Your task.
Please give every line below again exactly, but not its pictures.

Given material.
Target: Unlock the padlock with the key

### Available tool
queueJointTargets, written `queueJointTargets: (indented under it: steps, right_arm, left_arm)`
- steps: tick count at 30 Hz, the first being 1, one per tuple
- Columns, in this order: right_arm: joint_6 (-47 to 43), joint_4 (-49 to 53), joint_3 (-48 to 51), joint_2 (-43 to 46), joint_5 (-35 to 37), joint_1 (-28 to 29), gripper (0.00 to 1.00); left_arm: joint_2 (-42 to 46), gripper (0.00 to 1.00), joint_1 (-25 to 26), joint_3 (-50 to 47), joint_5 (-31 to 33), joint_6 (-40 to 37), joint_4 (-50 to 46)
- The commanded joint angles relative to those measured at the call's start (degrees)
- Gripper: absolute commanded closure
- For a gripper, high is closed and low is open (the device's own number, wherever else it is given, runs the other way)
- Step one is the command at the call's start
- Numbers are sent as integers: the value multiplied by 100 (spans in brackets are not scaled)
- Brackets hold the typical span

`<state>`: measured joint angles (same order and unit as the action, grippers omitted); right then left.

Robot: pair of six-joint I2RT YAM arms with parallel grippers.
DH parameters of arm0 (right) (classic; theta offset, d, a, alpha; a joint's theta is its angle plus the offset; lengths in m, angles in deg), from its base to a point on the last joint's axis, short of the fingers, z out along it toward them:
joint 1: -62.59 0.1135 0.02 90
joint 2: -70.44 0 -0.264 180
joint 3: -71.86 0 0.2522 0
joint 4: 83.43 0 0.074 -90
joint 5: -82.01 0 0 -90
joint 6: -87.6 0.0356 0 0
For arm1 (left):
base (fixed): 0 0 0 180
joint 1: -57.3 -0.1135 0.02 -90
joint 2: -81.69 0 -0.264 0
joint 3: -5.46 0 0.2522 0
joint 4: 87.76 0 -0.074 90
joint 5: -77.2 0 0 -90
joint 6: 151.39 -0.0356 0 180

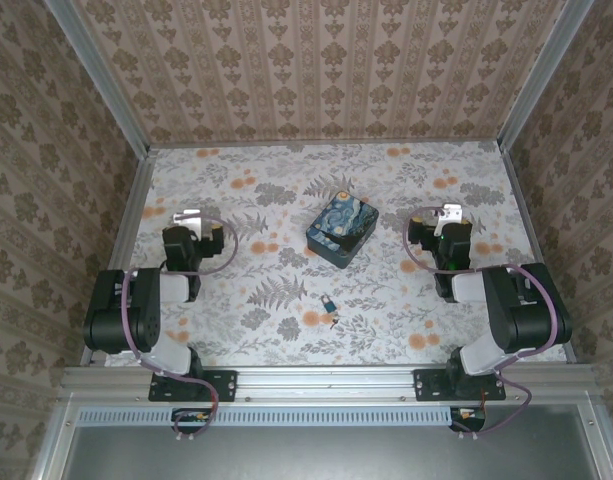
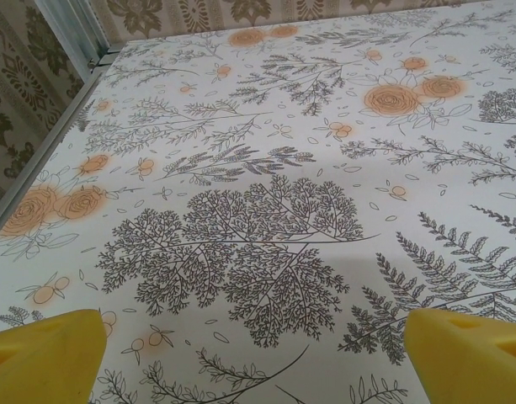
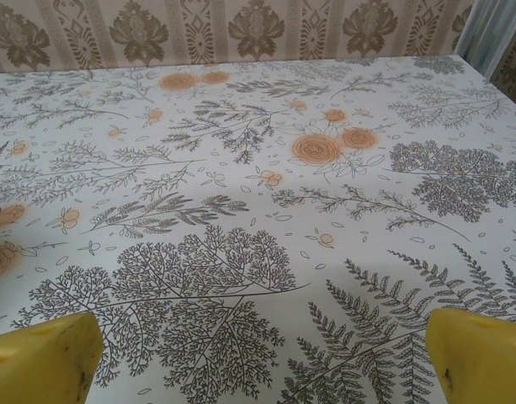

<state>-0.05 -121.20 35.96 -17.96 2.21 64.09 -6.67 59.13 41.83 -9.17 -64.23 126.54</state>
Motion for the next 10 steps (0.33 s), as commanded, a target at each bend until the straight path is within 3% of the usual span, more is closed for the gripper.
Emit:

Exercise solution.
Target: Unlock the padlock with the key

### Available tool
queueJointTargets, written `queueJointTargets: (indented under it: steps, right_arm, left_arm)`
- steps: tick count at 30 Hz, the first being 1, one per tuple
- Columns, in this order: right_arm: joint_6 (-47 to 43), joint_4 (-49 to 53), joint_3 (-48 to 51), joint_2 (-43 to 46), joint_5 (-35 to 37), joint_1 (-28 to 29), gripper (0.00 to 1.00); left_arm: joint_2 (-42 to 46), gripper (0.00 to 1.00), joint_1 (-25 to 26), joint_3 (-50 to 47), joint_5 (-31 to 33), joint_6 (-40 to 37), joint_4 (-50 to 46)
- The commanded joint angles relative to those measured at the call's start (degrees)
- Gripper: absolute commanded closure
- For a gripper, high is closed and low is open (the device's own number, wherever else it is given, runs the other way)
- Step one is the command at the call's start
- Numbers are sent as integers: the value multiplied by 100 (spans in brackets are not scaled)
- Brackets hold the typical span

`<state>`: measured joint angles (same order and unit as the action, grippers omitted); right then left.

Robot: pair of six-joint I2RT YAM arms with parallel grippers.
DH parameters of arm0 (right) (classic; theta offset, d, a, alpha; a joint's theta is its angle plus the offset; lengths in m, angles in deg), from its base to a point on the last joint's axis, short of the fingers, z out along it toward them:
joint 1: -62.59 0.1135 0.02 90
joint 2: -70.44 0 -0.264 180
joint 3: -71.86 0 0.2522 0
joint 4: 83.43 0 0.074 -90
joint 5: -82.01 0 0 -90
joint 6: -87.6 0.0356 0 0
For arm1 (left):
base (fixed): 0 0 0 180
joint 1: -57.3 -0.1135 0.02 -90
joint 2: -81.69 0 -0.264 0
joint 3: -5.46 0 0.2522 0
joint 4: 87.76 0 -0.074 90
joint 5: -77.2 0 0 -90
joint 6: 151.39 -0.0356 0 180


<state>-0.05 -121.20 35.96 -17.96 2.21 64.09 -6.67 59.13 41.83 -9.17 -64.23 126.54</state>
Motion for the next 10 steps (0.33 s), as commanded, a target at each bend until the straight path is within 3% of the usual span, more is closed for the gripper.
Emit:

The exercise requires no additional output.